韓 雪，張睦清，常 冰，王 茜，郝 蕾，劉 宇，石 鋮，郭秋紅，張一昕

(1. 河北中醫(yī)學(xué)院藥學(xué)院臨床中藥學(xué)教研室，河北 石家莊 050200；2. 河北省中醫(yī)院心血管內(nèi)科，河北 石家莊 050017；3.石家莊市中醫(yī)院心血管內(nèi)科，河北 石家莊 050017)

高脂血癥(hyperlipidemia，HLP)主要是指血漿中膽固醇(total cholesterol，TC)和(或)甘油三酯(triglyceride，TG)水平升高，其本質(zhì)是人體內(nèi)脂質(zhì)代謝、轉(zhuǎn)運(yùn)的紊亂，屬于代謝性疾病，是導(dǎo)致脂肪肝、冠心病、動(dòng)脈粥樣硬化等多種心腦血管疾病的重要因素之一[1-2]。近年來(lái)，人們攝入脂肪增多，但體力運(yùn)動(dòng)減少，使高脂血癥的發(fā)病率日益攀高。中醫(yī)藥在防治高脂血癥方面較西藥有明顯優(yōu)勢(shì)，研究發(fā)現(xiàn)[3]，澤瀉、白術(shù)作為藥對(duì)單獨(dú)使用或與他藥配伍使用治療高脂血癥的情況尤其多見(jiàn)。本實(shí)驗(yàn)主要從肝臟過(guò)氧化物酶體增殖物激活受體α(peroxisome proliferator activated receptor-α，PPARα)途徑入手，觀察澤瀉湯(Rhizoma Alismatis decoction，RAD)對(duì)肝臟PPARα和其下游基因乙酰輔酶A氧化酶(acyl CoA oxidase，ACO)基因和蛋白表達(dá)的影響，并對(duì)其作用機(jī)制進(jìn)行初步探討。

1 材料

1.1動(dòng)物健康♂ SD大鼠50只，體質(zhì)量160～180 g，購(gòu)自河北省實(shí)驗(yàn)動(dòng)物中心，實(shí)驗(yàn)動(dòng)物質(zhì)量合格證號(hào)為1209029。

1.2藥物澤瀉、白術(shù)兩味中藥，購(gòu)于石家莊市樂(lè)仁堂藥店，水煎濃縮至所需濃度。
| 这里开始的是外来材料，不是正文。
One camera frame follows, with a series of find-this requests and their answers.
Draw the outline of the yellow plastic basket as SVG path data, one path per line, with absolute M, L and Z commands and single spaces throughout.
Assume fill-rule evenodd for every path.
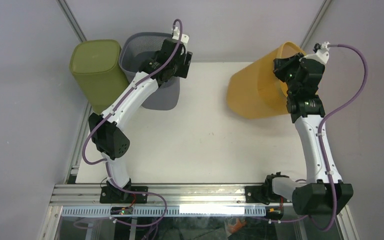
M 298 53 L 306 54 L 298 45 L 288 41 L 233 74 L 226 93 L 229 109 L 246 119 L 288 114 L 287 85 L 274 75 L 274 60 Z

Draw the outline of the green plastic basket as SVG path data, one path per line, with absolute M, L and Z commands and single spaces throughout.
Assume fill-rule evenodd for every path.
M 87 40 L 71 55 L 69 70 L 92 110 L 101 114 L 127 88 L 129 81 L 119 66 L 121 45 L 113 39 Z

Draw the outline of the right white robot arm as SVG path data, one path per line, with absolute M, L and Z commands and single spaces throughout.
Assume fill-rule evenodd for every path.
M 298 215 L 336 216 L 354 194 L 344 183 L 329 149 L 325 128 L 326 113 L 317 94 L 325 64 L 302 53 L 273 61 L 274 76 L 286 84 L 286 108 L 298 132 L 305 158 L 306 183 L 300 184 L 280 172 L 268 175 L 263 198 L 292 201 Z

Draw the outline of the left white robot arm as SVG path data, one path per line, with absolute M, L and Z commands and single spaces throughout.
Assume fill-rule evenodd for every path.
M 131 141 L 125 135 L 127 123 L 144 101 L 173 77 L 186 78 L 191 64 L 192 52 L 187 51 L 187 40 L 168 38 L 159 50 L 145 59 L 138 67 L 134 78 L 122 94 L 101 114 L 93 113 L 88 118 L 92 141 L 104 163 L 107 184 L 111 197 L 125 203 L 131 194 L 131 178 L 123 159 Z

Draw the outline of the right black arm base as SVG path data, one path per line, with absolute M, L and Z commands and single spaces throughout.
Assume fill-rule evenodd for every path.
M 246 185 L 244 187 L 245 202 L 248 204 L 262 203 L 265 205 L 280 203 L 282 196 L 275 194 L 273 190 L 273 180 L 275 178 L 289 178 L 289 176 L 279 171 L 268 174 L 260 185 Z

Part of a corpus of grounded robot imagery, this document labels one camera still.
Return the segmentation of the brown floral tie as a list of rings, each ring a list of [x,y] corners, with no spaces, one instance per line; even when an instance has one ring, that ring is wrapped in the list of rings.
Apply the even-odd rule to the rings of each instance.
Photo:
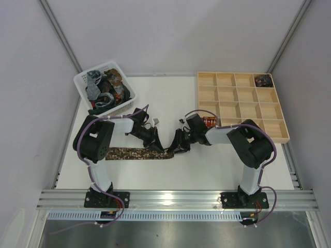
[[[106,160],[168,160],[174,153],[151,151],[144,148],[111,147]]]

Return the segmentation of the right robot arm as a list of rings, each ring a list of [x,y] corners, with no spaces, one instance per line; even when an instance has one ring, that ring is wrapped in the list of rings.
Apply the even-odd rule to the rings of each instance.
[[[259,194],[263,168],[273,162],[277,149],[272,139],[256,123],[247,119],[240,124],[208,127],[203,119],[194,114],[186,119],[189,129],[177,129],[168,152],[184,153],[199,143],[205,146],[231,144],[244,164],[243,178],[238,186],[238,200],[246,204]]]

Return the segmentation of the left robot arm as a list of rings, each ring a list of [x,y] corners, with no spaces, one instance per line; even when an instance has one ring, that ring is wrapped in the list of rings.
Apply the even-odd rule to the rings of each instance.
[[[164,153],[157,127],[145,127],[149,119],[147,109],[148,106],[136,108],[132,114],[113,117],[86,116],[73,141],[73,149],[86,164],[92,189],[96,192],[113,196],[105,160],[114,134],[131,134],[142,140],[145,149]]]

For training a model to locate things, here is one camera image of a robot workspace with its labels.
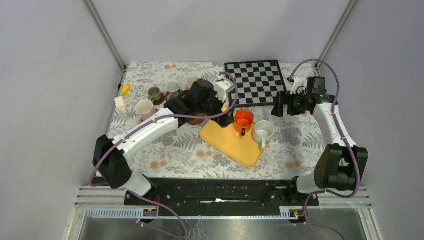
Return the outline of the blue grey mug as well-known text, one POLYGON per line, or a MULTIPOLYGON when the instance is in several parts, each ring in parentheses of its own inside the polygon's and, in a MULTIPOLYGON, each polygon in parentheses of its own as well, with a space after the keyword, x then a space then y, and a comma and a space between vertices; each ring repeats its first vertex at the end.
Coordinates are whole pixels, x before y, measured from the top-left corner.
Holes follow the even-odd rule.
POLYGON ((180 94, 180 84, 176 81, 170 82, 166 86, 167 100, 177 97, 180 94))

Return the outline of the white mug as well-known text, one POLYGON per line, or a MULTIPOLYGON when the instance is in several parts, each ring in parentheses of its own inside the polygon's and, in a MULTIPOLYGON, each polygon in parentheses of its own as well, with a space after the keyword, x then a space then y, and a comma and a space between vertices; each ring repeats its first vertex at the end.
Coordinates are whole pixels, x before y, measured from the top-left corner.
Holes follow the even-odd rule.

血脂康膠囊(批號(hào)：20120701)，以蒸餾水配制所需濃度。

1.3試劑TC、TG、高密度脂蛋白膽固醇(high-density lipoprotein-cholesterol ，HDL-C)、低密度脂蛋白膽固醇(low-density lipoprotein-cholesterol，LDL-C)試劑盒(北京中山生物技術(shù)有限公司)；TRIzol(Invitrogen公司)；DEPC(Sigma公司)；RT Reagents、PCR Reagents、DNA Marker(TaKaRa公司)；兔抗PPARα抗體(美國(guó)Bioworld公司)、兔抗ACO抗體(美國(guó)Santa Cruz公司)。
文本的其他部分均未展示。